This mapping also has consequences on identifiers, as described in the changes to
UAX #31, Unicode Identifier and Pattern Syntax.
Change in encoding model for New Tai Lue to visual order
The character encoding model for New Tai Lue changed from logical order, in which pre-base vowels are stored
after an initial consonant, to visual order, in which the pre-base vowels are stored before the initial consonant,
as for Thai, Lao, and Tai Viet. The model was changed to better serve the primary user community in the
Xishuangbanna region of China, who have been accumulating data input and stored in visual order, and have been using
fonts with a visual order encoding to render it.

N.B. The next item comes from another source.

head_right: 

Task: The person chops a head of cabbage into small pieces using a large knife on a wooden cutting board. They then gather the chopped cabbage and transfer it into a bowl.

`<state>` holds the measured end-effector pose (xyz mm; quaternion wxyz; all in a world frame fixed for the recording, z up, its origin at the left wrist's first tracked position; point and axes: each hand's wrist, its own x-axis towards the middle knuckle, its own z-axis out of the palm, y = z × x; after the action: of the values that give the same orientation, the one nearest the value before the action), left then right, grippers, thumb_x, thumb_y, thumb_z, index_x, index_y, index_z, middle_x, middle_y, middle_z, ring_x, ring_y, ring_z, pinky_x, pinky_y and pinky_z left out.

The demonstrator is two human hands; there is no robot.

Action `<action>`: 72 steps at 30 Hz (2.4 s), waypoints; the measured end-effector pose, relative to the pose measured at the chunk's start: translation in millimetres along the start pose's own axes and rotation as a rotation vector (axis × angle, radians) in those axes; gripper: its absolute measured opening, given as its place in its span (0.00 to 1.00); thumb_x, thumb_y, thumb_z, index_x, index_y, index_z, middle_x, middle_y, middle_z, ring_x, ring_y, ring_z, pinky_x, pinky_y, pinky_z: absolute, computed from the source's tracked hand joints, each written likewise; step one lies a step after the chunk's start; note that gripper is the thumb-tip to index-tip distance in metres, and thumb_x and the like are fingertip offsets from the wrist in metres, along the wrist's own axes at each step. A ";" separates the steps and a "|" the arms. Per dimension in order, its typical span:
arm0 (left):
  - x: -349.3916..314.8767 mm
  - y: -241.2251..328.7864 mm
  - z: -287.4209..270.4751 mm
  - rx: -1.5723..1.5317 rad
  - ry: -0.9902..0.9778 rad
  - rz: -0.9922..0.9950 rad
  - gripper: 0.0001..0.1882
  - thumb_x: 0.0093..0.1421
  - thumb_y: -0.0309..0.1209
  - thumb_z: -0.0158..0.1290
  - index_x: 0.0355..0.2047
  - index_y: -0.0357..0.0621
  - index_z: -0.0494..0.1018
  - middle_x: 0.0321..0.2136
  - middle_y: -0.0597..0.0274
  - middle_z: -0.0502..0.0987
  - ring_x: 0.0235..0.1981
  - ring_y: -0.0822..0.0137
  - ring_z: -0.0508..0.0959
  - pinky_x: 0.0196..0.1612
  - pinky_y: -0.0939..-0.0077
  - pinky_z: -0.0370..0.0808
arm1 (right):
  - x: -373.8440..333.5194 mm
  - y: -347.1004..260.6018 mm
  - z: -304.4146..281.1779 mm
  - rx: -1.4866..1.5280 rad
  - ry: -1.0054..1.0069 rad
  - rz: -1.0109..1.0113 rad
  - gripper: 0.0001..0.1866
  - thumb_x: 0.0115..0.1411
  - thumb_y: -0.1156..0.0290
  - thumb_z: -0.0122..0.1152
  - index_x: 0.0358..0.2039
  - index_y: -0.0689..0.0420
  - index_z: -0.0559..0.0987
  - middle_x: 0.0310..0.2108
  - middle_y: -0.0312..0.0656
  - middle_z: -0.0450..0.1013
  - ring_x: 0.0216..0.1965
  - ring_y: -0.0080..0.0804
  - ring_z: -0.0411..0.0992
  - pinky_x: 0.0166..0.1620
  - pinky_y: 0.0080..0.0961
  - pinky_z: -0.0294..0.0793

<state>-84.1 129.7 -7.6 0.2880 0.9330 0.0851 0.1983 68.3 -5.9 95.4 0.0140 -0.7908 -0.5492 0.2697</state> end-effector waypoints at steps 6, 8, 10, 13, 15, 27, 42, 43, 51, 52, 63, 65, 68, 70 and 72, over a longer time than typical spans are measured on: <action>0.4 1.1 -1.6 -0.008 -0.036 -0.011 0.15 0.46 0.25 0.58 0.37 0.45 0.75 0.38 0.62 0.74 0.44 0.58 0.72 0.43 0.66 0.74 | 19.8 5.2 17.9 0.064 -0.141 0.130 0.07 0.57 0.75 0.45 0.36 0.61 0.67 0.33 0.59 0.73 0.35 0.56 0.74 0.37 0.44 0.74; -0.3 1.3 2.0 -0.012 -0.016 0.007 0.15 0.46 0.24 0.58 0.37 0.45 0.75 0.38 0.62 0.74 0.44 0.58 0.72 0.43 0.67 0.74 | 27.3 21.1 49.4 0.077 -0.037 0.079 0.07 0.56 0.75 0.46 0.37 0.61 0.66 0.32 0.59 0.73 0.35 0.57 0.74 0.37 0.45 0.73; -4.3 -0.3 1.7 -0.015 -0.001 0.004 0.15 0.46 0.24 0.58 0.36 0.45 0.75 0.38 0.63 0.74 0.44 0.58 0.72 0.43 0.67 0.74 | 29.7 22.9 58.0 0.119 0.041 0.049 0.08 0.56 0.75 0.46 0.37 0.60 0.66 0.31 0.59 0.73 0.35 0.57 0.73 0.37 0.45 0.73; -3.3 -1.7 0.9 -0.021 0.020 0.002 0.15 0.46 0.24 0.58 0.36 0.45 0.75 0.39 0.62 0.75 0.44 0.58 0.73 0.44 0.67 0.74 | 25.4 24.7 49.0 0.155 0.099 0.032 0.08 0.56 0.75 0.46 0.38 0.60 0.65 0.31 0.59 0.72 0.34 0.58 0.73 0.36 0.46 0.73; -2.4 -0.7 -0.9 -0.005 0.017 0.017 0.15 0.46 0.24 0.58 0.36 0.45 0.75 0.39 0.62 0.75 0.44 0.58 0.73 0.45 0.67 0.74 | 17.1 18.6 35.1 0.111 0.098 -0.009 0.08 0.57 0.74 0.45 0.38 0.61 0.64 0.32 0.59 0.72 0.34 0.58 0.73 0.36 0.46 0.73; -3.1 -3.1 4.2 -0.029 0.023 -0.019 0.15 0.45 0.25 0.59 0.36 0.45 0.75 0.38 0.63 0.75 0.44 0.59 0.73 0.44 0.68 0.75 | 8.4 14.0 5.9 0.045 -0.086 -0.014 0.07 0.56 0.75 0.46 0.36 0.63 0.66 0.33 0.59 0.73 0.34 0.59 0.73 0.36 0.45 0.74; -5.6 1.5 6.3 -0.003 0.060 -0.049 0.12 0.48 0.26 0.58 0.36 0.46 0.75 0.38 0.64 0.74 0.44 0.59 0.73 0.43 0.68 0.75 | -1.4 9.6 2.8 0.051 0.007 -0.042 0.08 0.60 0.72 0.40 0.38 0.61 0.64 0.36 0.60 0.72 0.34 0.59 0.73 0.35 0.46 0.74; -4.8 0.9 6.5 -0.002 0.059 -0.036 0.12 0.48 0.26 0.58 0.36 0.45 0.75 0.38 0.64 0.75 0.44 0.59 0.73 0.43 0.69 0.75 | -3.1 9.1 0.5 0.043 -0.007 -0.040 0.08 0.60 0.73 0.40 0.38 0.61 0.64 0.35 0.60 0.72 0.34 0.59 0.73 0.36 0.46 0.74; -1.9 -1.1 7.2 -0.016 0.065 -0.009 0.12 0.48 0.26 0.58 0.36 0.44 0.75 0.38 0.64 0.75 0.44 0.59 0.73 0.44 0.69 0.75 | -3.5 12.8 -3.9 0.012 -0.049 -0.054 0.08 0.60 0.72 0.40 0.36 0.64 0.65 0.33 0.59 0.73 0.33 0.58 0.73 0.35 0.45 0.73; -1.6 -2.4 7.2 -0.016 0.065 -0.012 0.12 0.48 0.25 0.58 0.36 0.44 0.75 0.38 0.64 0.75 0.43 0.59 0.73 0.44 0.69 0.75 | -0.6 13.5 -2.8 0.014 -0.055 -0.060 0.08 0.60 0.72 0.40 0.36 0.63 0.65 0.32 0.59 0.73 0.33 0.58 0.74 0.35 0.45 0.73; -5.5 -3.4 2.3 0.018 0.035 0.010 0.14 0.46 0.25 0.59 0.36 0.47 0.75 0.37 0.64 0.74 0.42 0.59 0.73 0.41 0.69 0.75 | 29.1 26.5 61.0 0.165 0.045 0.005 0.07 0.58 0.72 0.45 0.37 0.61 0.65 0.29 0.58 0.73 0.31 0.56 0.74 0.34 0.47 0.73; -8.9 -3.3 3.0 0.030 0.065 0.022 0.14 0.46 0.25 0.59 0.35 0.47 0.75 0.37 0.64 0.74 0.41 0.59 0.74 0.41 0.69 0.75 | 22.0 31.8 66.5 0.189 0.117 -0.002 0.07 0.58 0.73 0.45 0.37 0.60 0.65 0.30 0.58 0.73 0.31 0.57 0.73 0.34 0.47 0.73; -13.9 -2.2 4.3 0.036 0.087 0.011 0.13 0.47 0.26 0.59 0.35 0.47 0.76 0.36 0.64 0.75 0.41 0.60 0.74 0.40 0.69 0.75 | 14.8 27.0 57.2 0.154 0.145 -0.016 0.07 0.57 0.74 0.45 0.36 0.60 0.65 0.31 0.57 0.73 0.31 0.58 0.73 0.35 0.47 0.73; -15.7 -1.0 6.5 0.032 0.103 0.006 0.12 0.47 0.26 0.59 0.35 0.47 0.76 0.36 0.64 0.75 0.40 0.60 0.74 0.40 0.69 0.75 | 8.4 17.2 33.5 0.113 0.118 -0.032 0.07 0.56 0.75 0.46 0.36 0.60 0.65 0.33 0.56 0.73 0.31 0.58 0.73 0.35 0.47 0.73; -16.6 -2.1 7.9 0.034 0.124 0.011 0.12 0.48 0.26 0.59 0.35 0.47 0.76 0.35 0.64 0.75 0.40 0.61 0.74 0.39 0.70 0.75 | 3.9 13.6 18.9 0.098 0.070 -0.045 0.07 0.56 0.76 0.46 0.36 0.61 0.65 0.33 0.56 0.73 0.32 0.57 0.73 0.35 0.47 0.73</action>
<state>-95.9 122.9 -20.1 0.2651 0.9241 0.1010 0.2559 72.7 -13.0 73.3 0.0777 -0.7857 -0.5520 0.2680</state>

The encoding model change incurred a uniform General_Category reclassification of all New Tai Lue vowels signs
and tone marks from Spacing_Mark to Other_Letter, the assignment of the property value Logical_Order_Exception=Yes
to the pre-base vowels U+19B5..U+19B7 and U+19BA, and the addition of 176 pre-base vowel + initial consonant contractions
to the Default Unicode Collation Element Table.
A visual order model complicates syllable identification and the processes for searching and sorting.
Implementations switching to the visual order model can take advantage of techniques developed for processing Thai
script data to address the issues associated with visual order encoding, and data stored in logical order should be
carefully migrated.
Other Issues
Please also check the following specific items carefully:
- The properties Indic_Syllabic_Category and Indic_Positional_Category (renamed from Indic_Matra_Category)
were promoted from provisional to informative status. Both properties were substantially revised and expanded.
Implementations of Indic properties should be checked and upgraded carefully.
- Six new scripts were added, and the Script property of the Arabic-Indic digits U+0660..U+0669 was changed
from Common to Arabic. There have also been significant additions to the Script_Extensions property.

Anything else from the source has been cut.